• WHAT NEEDS TO BE DONE
Search the data for the word "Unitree". Reproduce every line where it is found.

• INPUT RECORDS

........

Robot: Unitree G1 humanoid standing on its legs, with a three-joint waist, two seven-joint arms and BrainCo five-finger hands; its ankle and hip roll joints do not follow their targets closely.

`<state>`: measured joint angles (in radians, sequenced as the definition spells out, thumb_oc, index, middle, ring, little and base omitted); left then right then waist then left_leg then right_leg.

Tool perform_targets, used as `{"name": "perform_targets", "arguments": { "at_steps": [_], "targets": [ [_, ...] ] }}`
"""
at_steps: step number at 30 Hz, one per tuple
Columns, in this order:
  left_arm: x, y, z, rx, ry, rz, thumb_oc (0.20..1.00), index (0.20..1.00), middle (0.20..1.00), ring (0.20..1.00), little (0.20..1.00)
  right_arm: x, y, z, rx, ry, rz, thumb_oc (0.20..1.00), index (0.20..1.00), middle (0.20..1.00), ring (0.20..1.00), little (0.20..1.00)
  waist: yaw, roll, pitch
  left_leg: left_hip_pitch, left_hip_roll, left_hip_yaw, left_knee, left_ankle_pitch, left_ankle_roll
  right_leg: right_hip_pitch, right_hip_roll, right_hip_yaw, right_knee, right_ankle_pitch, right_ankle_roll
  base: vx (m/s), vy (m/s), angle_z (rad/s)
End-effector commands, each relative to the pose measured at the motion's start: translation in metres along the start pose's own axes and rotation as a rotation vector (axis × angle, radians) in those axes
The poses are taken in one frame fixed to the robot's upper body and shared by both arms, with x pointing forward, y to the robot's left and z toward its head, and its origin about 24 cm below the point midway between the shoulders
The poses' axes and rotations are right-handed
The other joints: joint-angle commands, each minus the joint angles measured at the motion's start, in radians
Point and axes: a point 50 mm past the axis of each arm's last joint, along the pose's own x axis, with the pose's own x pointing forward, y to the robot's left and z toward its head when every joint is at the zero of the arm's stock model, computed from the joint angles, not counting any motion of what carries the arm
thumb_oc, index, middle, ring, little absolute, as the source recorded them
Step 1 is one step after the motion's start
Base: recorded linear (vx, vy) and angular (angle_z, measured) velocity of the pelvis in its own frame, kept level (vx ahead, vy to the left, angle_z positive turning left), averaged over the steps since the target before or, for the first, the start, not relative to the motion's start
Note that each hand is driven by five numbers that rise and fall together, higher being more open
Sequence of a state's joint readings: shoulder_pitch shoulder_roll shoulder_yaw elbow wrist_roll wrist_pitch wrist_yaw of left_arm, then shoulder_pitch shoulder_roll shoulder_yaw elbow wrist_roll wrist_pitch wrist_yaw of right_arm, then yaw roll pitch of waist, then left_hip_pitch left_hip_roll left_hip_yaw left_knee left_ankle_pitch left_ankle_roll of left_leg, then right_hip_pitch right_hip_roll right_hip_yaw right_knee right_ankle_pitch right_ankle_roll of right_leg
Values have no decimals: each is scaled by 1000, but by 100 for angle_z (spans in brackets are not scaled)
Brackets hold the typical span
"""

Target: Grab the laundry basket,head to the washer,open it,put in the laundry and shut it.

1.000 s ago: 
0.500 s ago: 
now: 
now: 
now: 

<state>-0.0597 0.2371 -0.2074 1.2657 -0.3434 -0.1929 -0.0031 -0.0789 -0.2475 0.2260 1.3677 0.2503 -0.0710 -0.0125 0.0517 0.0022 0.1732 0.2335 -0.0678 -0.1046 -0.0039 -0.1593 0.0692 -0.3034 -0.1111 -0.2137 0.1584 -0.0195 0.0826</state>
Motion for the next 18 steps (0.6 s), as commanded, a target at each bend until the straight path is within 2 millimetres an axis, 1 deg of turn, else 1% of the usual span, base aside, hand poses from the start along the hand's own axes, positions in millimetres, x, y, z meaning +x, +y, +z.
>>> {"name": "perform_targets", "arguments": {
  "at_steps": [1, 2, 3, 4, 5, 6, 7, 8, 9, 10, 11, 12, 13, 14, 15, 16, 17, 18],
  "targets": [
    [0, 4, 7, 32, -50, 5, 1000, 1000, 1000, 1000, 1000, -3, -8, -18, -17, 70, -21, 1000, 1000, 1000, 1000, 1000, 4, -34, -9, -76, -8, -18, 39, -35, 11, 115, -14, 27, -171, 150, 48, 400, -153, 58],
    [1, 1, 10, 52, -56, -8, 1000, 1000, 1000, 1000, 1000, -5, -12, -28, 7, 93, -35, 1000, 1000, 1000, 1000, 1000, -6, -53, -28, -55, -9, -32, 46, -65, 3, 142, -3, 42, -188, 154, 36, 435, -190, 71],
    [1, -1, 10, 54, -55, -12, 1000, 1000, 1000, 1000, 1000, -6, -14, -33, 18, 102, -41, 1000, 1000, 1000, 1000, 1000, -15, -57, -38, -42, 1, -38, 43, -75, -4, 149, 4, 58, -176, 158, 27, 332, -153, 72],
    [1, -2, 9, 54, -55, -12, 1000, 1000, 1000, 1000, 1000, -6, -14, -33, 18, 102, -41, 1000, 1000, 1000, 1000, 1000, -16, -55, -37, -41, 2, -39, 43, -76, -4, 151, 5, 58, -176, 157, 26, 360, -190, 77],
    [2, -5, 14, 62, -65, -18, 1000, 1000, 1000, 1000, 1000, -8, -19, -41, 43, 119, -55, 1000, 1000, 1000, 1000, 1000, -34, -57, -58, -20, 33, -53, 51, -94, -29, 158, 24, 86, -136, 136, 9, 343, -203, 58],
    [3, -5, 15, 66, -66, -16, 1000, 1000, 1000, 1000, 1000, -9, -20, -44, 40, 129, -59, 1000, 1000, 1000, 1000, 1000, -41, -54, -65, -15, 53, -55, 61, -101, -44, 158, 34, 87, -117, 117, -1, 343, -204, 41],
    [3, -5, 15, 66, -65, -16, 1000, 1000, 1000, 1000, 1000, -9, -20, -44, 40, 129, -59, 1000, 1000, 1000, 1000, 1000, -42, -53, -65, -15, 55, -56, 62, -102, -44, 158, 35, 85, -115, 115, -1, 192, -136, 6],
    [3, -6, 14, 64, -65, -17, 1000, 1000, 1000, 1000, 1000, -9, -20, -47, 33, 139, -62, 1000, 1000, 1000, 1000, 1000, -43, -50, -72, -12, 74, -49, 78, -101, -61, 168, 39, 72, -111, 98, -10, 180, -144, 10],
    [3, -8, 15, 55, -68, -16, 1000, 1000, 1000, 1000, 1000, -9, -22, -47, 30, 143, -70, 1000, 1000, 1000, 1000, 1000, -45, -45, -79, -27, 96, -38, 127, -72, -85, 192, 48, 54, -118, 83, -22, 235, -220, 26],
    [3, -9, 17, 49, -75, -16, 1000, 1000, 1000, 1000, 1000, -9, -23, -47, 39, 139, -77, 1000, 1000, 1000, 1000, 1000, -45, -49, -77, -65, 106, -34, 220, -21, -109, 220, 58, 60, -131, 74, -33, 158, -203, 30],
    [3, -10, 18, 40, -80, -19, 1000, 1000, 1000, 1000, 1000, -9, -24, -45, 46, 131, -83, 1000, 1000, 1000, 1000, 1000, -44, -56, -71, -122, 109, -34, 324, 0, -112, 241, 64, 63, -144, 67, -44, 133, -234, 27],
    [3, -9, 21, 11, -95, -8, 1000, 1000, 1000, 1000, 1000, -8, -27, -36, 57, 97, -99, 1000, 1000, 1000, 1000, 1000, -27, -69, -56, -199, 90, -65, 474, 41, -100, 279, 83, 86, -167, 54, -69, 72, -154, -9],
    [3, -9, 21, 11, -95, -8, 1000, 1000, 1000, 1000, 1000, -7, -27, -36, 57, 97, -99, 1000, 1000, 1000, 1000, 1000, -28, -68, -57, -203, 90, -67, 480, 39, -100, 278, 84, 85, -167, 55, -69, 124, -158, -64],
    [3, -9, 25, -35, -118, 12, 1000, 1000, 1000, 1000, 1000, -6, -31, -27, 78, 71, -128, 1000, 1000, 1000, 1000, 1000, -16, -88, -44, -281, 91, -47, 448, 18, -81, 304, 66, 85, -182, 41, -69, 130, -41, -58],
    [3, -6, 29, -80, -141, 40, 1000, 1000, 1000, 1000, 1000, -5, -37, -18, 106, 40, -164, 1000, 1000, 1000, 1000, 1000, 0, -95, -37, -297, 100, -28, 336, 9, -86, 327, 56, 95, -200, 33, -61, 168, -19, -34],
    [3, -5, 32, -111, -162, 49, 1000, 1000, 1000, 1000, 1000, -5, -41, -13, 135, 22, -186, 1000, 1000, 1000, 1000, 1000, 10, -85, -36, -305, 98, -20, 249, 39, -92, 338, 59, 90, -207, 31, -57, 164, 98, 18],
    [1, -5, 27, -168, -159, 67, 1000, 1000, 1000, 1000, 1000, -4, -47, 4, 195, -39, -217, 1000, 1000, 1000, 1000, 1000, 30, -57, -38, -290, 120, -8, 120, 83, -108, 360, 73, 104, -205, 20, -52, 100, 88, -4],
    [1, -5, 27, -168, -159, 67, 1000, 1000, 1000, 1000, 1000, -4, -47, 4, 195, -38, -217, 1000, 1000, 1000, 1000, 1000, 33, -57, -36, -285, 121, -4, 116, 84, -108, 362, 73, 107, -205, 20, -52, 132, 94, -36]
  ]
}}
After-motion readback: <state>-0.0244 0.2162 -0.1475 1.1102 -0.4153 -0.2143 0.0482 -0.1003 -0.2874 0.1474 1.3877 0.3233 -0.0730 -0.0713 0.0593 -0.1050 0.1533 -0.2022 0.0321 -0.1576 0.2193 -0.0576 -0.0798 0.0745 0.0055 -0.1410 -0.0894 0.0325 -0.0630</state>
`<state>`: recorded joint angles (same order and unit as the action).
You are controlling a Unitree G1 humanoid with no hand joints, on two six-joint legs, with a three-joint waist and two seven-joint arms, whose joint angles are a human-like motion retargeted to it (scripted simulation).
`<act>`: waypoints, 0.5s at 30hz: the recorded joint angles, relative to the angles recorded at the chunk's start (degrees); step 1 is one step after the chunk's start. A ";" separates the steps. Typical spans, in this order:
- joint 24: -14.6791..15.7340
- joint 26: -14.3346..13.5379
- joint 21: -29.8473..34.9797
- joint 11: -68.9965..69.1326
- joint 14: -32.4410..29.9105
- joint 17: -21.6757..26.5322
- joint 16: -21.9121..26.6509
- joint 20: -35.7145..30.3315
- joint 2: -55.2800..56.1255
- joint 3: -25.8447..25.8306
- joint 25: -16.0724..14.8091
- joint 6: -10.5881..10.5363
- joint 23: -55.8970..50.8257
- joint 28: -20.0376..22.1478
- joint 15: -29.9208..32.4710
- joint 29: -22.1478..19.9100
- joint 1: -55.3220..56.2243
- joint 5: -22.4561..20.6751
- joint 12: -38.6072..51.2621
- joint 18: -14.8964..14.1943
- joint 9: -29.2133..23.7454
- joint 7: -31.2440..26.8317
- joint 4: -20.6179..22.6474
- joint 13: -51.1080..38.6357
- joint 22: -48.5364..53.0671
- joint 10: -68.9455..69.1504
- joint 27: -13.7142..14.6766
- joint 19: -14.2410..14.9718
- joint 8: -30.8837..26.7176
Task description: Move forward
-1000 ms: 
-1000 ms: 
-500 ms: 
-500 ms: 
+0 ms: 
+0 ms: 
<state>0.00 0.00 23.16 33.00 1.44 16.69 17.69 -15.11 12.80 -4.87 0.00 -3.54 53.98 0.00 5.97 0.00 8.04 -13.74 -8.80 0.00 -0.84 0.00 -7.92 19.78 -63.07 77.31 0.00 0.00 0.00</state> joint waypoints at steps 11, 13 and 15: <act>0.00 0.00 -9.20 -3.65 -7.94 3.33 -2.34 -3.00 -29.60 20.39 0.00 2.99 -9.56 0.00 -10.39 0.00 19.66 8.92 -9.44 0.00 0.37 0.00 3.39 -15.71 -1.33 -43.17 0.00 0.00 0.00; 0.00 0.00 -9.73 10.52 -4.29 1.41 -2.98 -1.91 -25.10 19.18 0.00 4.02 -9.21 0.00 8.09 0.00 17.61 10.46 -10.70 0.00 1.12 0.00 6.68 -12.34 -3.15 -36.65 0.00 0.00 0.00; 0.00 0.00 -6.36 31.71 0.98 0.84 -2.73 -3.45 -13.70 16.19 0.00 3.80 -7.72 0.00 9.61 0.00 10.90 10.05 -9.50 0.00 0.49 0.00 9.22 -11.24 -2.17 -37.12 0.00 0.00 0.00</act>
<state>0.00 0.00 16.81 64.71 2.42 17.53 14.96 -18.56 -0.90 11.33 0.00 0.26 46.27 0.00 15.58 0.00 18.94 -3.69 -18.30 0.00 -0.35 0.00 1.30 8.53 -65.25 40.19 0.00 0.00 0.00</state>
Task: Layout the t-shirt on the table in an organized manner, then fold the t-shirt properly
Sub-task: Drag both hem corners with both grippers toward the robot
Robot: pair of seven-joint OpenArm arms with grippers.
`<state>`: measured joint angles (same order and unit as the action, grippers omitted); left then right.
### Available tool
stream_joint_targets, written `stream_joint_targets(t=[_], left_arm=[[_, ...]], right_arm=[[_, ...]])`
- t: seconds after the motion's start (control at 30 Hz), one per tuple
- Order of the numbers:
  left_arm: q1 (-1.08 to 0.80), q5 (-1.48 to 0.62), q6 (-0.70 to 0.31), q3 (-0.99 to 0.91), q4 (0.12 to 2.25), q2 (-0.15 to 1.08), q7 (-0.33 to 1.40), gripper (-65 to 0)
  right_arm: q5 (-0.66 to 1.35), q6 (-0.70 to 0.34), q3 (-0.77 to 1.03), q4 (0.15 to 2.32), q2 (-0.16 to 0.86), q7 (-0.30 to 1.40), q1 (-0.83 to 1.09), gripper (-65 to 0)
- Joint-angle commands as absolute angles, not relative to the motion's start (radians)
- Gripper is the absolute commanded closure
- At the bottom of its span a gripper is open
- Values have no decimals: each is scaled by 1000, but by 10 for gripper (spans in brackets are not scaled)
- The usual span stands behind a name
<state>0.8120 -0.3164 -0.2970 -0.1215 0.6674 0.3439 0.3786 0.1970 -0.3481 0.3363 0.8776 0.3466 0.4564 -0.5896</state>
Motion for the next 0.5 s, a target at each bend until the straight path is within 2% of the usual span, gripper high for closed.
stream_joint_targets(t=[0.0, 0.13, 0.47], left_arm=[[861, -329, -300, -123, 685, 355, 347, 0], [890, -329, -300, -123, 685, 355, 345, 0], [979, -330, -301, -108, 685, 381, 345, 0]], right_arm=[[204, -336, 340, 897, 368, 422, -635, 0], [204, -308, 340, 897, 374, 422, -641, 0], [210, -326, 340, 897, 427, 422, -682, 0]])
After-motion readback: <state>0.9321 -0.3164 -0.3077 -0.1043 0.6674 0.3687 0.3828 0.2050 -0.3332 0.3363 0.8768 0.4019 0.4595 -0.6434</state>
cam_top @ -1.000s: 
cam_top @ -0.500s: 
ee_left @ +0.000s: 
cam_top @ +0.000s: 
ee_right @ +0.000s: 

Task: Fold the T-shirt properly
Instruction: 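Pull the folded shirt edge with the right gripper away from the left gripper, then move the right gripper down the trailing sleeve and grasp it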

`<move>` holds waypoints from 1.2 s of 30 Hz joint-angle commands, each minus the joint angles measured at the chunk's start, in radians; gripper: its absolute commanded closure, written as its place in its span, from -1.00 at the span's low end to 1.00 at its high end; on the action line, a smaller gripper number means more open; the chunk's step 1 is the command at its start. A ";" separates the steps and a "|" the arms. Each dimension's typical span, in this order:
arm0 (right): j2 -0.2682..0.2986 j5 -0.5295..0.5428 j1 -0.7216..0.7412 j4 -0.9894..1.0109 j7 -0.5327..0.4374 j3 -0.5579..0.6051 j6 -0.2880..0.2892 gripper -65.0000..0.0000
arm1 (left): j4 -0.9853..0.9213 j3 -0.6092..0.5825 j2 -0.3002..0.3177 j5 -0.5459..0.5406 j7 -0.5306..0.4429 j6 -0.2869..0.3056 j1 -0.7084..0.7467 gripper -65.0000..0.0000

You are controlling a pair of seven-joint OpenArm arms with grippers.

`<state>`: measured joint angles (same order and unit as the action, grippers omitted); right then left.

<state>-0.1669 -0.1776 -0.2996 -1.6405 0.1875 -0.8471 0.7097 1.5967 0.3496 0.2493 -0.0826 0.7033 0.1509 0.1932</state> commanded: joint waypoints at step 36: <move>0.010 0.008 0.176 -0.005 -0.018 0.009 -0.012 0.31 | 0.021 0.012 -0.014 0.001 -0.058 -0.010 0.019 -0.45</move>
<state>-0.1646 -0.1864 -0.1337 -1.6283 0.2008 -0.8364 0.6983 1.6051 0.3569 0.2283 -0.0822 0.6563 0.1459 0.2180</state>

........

• RESULT
Robot: Unitree G1 humanoid standing on its legs, with a three-joint waist, two seven-joint arms and BrainCo five-finger hands; its ankle and hip roll joints do not follow their targets closely.
You are controlling a Unitree G1 humanoid with no hand joints, on two six-joint legs, with a three-joint waist and two seven-joint arms, whose joint angles are a human-like motion retargeted to it (scripted simulation).

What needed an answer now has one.